Busyro Muqoddas: Pecat Aris Budiman dari KPK !

BLOKBERITA, YOGYAKARTA -- Mantan Ketua Komisi Pemberantasan Korupsi (KPK) M Busyro Muqoddas menilai kehadiran Direktur Penyidikan KPK Brigadir Jenderal Aris Budiman ke panitia khusus hak angket DPR merupakan pembangkangan dan penghinaan kepada pimpinan dan institusi.

Maka, kata Busyro, KPK harus memberhentikan dia secara tidak hormat. " Itu pembangkangan terhadap pimpinan, sekaligus penghinaan terhadap KPK, maka secepat mungkin diberhentikan tidak dengan hormat dan dikembalikan ke Mabes Polri," ujarnya di kantor PP Muhammadiyah, Yogyakarta, Jumat, 1 September 2017.

Busyro mempertanyakan kenapa seorang Direktur Penyidikan berani melakukan pembangkangan. Menurut dia baru sekali ini seorang direktur berani melakukan pembangkangan terhadap pimpinan. Padahal semua pimpinan KPK sepakat tidak boleh ada yang hadir ke pansus hak angket KPK.

" Pembangkangan atau senekat ini, jangan-jangan diam-diam sudah ada sinyal dari atasannya (KPK). Atasannya itu bisa struktural di atasnya," kata dia. Momentum ini, kata Busyro bisa dijadikan sarana bersih-bersih di tubuh KPK.
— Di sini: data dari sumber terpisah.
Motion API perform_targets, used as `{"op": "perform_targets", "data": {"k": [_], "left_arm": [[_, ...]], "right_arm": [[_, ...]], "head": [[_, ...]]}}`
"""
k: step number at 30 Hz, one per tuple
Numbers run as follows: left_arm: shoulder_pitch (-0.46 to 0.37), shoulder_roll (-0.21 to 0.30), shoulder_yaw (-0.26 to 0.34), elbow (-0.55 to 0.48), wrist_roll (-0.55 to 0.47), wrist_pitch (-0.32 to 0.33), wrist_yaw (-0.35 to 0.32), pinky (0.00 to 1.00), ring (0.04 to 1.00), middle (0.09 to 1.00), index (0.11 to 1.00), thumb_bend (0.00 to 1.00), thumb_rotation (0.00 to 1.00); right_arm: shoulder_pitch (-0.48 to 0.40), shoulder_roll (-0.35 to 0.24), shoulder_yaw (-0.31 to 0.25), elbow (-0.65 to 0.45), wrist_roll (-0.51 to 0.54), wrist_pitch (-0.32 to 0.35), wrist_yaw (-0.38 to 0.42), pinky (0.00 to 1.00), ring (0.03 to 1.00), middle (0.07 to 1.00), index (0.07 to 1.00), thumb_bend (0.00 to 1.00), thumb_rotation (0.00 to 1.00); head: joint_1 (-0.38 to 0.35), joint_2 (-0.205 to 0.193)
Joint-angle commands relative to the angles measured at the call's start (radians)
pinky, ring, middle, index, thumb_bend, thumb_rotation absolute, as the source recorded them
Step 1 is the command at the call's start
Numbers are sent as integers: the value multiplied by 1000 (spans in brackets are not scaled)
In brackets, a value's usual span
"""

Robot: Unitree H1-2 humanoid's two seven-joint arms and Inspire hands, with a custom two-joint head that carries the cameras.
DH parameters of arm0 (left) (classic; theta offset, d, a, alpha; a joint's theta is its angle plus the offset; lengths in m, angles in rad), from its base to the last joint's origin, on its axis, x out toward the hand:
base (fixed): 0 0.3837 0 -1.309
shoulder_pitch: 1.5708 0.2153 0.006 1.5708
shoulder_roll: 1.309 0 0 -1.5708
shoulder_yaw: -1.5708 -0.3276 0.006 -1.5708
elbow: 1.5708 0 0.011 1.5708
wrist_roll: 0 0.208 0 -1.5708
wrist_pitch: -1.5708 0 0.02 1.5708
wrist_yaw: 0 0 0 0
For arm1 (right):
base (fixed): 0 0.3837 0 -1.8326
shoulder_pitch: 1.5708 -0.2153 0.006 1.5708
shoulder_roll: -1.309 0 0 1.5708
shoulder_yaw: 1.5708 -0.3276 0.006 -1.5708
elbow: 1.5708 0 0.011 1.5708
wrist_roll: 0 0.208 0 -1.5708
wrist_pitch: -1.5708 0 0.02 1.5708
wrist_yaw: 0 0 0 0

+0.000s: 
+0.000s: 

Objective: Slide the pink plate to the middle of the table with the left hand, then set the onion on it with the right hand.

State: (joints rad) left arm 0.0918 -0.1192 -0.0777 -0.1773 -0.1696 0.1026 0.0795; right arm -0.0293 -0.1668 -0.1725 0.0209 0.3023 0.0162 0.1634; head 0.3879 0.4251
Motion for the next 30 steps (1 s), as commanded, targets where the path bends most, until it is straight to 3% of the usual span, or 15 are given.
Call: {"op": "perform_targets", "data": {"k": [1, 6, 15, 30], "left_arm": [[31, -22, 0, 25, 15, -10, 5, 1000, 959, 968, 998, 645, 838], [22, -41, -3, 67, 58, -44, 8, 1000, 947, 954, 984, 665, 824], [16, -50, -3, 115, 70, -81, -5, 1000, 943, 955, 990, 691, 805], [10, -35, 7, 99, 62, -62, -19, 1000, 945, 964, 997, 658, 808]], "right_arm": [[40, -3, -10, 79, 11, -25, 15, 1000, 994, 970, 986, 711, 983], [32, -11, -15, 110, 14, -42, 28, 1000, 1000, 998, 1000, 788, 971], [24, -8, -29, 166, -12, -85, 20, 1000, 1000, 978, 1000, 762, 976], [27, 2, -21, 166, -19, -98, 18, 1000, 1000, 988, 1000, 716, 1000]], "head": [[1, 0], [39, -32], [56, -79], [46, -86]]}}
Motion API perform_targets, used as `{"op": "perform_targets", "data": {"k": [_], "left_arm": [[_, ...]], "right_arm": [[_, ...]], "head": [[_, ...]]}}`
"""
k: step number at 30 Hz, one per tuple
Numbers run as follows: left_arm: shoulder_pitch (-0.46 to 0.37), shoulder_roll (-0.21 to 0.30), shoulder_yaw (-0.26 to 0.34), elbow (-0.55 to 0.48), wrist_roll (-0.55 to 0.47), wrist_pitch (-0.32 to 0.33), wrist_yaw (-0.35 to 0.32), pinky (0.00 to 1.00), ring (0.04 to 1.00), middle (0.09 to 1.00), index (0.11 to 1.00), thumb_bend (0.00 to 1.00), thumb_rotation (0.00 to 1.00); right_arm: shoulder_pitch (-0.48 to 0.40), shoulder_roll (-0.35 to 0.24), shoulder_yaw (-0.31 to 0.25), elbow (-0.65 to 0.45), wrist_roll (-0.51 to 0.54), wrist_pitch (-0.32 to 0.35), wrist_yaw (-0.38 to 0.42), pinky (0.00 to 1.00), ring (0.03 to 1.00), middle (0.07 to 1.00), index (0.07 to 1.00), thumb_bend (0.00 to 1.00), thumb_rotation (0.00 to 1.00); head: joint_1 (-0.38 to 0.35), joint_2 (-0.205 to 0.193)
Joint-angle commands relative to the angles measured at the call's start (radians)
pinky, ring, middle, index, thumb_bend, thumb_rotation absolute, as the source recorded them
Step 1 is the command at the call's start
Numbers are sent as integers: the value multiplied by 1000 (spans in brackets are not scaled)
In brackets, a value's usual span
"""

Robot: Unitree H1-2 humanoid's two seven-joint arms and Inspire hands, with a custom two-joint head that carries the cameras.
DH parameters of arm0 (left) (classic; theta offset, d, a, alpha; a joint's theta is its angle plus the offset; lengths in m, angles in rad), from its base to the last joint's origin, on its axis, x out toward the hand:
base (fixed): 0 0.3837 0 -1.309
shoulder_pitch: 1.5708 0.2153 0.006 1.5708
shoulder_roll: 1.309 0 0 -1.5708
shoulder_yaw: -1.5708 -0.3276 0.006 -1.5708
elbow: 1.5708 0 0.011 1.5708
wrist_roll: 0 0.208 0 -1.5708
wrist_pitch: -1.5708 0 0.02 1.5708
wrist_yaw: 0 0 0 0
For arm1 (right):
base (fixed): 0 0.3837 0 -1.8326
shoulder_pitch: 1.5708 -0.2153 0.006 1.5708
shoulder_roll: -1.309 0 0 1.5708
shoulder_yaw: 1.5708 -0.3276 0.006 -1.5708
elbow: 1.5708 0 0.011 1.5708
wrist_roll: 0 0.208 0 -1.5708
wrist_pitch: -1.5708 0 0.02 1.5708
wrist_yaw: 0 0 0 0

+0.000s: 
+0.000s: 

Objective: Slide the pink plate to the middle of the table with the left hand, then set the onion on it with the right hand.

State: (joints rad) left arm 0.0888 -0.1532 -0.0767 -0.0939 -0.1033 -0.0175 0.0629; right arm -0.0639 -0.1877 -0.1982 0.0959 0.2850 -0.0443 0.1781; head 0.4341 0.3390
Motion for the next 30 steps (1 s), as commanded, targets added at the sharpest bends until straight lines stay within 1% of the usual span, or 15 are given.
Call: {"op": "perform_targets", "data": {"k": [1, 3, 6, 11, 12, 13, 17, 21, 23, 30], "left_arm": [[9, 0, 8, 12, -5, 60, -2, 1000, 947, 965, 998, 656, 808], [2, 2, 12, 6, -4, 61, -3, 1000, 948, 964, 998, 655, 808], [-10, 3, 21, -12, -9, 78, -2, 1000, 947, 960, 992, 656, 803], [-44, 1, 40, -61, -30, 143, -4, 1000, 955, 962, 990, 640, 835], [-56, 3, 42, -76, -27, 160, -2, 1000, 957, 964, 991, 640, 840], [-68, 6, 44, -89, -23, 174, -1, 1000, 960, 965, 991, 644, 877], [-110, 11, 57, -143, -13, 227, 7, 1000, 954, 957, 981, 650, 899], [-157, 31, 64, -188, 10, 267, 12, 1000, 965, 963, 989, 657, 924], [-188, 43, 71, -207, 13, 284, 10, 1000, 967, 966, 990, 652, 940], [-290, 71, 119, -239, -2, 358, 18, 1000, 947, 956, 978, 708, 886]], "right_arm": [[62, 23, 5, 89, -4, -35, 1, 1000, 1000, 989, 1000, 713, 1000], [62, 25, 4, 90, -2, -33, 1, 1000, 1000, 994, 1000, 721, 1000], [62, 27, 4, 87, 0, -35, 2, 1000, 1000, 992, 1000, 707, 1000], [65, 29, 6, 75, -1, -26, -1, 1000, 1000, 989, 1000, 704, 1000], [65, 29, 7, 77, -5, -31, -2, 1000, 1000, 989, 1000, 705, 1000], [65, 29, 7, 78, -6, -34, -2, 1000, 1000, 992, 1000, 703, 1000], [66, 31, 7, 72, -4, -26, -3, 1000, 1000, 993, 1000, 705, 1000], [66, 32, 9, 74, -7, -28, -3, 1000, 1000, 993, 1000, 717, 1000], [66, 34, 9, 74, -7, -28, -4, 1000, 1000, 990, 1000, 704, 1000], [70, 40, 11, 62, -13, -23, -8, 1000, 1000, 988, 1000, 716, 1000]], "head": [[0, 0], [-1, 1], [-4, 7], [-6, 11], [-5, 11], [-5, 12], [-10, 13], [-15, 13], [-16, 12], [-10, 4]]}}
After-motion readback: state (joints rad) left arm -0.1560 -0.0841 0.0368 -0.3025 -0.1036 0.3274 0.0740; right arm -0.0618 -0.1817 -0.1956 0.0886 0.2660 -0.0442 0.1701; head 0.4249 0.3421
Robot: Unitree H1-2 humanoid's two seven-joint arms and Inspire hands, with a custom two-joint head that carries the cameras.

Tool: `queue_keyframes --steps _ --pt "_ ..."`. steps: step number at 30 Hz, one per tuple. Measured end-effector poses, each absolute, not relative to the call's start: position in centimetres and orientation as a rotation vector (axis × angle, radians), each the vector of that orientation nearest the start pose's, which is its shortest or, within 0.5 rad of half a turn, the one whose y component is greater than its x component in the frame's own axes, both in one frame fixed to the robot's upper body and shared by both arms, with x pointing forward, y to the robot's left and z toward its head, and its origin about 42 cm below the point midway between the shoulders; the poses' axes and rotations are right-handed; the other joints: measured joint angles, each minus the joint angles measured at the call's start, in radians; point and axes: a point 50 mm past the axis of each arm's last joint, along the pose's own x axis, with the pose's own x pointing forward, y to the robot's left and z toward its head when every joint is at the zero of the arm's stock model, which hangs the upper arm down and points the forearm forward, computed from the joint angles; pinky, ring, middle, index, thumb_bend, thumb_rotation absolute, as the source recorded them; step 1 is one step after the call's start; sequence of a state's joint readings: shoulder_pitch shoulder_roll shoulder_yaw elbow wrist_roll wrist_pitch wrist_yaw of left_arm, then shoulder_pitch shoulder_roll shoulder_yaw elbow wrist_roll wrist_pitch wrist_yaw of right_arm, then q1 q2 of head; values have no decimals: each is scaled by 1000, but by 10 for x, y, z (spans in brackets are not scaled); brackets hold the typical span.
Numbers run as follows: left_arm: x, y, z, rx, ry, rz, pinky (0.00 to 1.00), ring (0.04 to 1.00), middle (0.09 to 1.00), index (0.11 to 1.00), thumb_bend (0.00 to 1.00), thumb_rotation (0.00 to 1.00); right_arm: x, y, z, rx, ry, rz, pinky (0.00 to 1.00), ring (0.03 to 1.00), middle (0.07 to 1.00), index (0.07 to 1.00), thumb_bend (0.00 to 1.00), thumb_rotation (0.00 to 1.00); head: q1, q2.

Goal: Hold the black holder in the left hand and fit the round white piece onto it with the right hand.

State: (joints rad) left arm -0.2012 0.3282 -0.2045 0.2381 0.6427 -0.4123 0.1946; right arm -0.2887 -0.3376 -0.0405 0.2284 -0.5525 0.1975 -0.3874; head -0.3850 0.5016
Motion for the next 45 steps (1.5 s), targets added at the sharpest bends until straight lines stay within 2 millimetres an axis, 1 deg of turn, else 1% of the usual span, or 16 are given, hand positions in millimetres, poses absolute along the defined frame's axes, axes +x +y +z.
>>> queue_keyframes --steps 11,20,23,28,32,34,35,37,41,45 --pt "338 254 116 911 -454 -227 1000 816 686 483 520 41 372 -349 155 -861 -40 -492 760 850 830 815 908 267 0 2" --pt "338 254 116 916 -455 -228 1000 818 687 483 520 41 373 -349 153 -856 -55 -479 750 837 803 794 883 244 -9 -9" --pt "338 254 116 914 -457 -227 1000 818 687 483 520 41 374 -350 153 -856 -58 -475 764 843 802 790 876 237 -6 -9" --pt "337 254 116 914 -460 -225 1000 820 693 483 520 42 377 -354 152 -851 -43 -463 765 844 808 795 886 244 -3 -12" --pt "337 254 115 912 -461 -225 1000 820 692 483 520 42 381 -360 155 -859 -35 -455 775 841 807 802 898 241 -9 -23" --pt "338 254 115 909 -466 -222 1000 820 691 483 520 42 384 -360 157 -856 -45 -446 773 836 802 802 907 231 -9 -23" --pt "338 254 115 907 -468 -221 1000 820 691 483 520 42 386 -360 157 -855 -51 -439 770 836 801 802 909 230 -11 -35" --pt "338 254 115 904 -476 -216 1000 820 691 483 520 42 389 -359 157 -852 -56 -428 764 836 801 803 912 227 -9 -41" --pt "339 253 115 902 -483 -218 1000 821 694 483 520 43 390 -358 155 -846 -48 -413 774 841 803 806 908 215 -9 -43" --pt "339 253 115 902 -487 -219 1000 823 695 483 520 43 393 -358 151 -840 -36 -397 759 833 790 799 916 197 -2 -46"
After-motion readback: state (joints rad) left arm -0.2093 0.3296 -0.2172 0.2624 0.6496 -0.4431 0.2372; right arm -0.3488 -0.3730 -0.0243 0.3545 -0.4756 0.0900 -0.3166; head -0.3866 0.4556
Tak hanya memberhentikan Aris dengan tidak hormat, tetapi ini juga menjadi momentum untuk membersihkan pejabat yang lain. Contohnya, pengawas internal KPK harus ditinjau ulang. Orang yang menduduki jabatan ini haruslah orang yang pemberani dan berintegritas.

Selain jabatan itu, yang disoroti oleh Busyro adalah jabatan Deputi Penindakan kemudian Kepala Biro Hukum juga harus dievaluasi. Dengan adanya evaluasi obyektif dan hasilnya diumumkan ke masyarakat melalui media masa, maka KPK akan lebih solid. "Kalau ditutup-tutupi, soliditasnya akan tergerus," kata dia.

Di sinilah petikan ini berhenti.